Los manglares, incluyendo el manglar rojo (Rhizophora mangle), el mangle negro (Avicennia germinans) y el manglar blanco (Laguncularia racemosa), se encuentran comúnmente a lo largo de la costa de la cuenca hidrográfica de la bahía de Tampa. Estos árboles estabilizan las costas atrapando sedimentos con sus sistemas radiculares, reducen la erosión causada por olas y tormentas, y proporcionan un hábitat de cría para peces juveniles, cangrejos, gambas y aves anidantes. Los manglares también mejoran la calidad del agua filtrando contaminantes y reciclando nutrientes.
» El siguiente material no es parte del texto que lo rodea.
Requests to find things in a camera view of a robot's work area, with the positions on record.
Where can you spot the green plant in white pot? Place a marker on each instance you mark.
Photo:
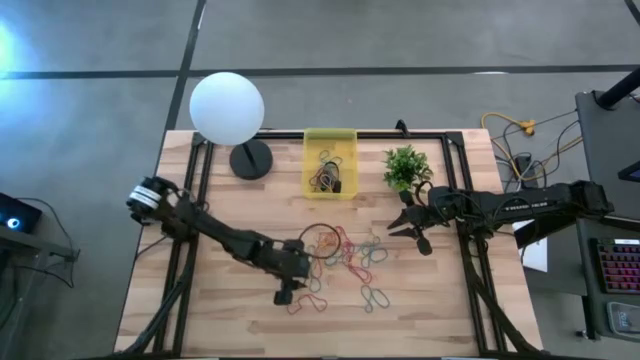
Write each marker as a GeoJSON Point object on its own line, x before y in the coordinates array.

Pastos marinos como la hierba tortuga (Thalassia testudinum), la hierba de banco (Halodule wrightii) y el pasto manatí (Syringodium filiforme) crecen en aguas poco profundas por toda la bahía de Tampa. Estas plantas sumergidas atrapan sedimentos y absorben nutrientes, lo que mejora la claridad del agua y favorece la fotosíntesis. Los praderos de praderas marinas sirven como alimento esencial y refugio para peces, invertebrados, manatíes y tortugas marinas, lo que los hace fundamentales para la pesca de la bahía.
Las plantas que dominan el marisma salino, como la hierba de cordón lisa (Spartina alterniflora) y la junca negra (Juncus roemerianus), cubren áreas superpuestas donde el agua dulce y el agua salada se encuentran y se mezclan. Estas plantas se adhieren densamente al suelo, ralentizan el movimiento del agua y reducen la erosión de la orilla, filtrando al mismo tiempo los contaminantes de la escorrentía. A medida que se descomponen, estas plantas de pantano crean detritos, una piedra angular que alimenta sus redes tróficas, sosteniendo peces, cangrejos y aves costeras.

Plantas tolerantes a la sal, incluyendo la salicornia (Salicornia spp.), la salicornia (Batis maritima) y la lavanda de Carolina (Limonium carolinianum), crecen en llanuras de alta salinidad y balenas salinas. Estas plantas estabilizan los sedimentos en ambientes hostiles y crean charcas poco profundas que proporcionan hábitat de alimentación para aves y organismos marinos juveniles. Su presencia ayuda a mantener el crecimiento en zonas con condiciones extremadamente saladas.
os humedales de agua dulce y las zonas altas dentro de la cuenca contienen gramíneas, arbustos y árboles autóctonos como la avena marina (Uniola paniculata) y hierbas de humedales cerca de ríos y bordes de marismas. Estas plantas ralentizan y absorben las aguas pluviales, reduciendo las inundaciones y filtrando el agua antes de que llegue a la bahía de Tampa. También proporcionan hábitat para la fauna terrestre y acuática y actúan como amortiguadores naturales que protegen los sensibles ecosistemas costeros.